» WORK TO BE COMPLETED:
Would you count the lines in the material below that include the string "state"? Only the number is needed.

** GIVEN DATA follows **

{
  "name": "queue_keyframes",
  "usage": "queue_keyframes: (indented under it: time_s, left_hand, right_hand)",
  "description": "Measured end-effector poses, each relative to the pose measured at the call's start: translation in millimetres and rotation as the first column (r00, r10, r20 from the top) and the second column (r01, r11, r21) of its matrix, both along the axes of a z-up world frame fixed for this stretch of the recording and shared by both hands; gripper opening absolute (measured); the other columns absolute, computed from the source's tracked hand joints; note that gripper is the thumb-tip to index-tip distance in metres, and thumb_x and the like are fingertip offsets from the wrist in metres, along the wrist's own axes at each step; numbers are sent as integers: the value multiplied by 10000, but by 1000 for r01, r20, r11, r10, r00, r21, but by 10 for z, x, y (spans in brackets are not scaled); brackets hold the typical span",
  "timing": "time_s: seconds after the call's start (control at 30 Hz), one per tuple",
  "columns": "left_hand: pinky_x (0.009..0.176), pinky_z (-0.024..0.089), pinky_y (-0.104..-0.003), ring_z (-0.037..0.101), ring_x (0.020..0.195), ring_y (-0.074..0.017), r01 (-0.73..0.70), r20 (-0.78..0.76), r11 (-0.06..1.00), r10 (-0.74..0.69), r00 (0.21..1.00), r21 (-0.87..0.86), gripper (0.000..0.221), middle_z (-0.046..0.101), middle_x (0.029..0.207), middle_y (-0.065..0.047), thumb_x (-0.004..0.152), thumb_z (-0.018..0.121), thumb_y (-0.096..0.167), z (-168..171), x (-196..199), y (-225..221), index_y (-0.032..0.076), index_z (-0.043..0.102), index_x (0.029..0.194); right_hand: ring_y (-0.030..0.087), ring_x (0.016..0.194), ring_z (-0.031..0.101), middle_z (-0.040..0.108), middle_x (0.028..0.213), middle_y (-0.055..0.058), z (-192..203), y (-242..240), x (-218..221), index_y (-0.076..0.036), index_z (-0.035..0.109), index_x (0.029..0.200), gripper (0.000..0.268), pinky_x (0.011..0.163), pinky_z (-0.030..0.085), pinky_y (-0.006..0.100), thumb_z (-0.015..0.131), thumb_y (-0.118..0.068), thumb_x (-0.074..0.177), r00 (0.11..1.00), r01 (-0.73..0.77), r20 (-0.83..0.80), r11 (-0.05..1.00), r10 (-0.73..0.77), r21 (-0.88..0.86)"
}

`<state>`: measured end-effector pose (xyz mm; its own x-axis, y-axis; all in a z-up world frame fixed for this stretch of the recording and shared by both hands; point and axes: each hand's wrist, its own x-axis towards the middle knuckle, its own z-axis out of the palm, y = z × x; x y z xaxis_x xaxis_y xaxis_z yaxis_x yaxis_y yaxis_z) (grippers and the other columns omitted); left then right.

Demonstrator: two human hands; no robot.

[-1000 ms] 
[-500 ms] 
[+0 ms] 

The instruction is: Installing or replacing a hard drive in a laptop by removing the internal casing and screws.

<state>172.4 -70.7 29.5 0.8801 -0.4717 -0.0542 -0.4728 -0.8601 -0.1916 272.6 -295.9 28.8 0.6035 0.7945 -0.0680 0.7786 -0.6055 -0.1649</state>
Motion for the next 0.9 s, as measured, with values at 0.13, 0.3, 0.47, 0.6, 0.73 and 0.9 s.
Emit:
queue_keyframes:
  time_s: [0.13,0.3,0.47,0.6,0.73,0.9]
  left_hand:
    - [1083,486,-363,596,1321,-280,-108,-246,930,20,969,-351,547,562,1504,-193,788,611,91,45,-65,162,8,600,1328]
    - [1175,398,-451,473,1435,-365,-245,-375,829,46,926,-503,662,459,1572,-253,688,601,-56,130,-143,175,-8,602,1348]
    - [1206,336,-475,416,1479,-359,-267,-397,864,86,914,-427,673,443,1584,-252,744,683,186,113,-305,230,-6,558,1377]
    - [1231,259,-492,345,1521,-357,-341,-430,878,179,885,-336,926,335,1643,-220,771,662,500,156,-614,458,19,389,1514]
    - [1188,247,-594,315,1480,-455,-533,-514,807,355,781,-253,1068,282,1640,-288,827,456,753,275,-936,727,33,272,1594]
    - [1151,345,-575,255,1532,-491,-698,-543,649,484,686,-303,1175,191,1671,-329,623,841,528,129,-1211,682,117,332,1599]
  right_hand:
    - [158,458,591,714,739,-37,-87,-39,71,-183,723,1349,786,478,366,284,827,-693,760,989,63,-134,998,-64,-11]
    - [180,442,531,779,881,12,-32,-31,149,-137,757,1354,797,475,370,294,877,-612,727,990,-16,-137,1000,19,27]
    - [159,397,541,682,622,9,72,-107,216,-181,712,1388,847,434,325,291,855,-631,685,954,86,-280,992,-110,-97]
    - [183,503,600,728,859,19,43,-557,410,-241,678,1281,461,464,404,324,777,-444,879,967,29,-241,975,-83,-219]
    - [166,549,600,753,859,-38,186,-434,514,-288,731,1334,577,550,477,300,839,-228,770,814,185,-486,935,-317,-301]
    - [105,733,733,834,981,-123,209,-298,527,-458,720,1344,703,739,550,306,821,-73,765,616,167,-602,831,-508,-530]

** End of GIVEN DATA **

» YOUR RESPONSE:
2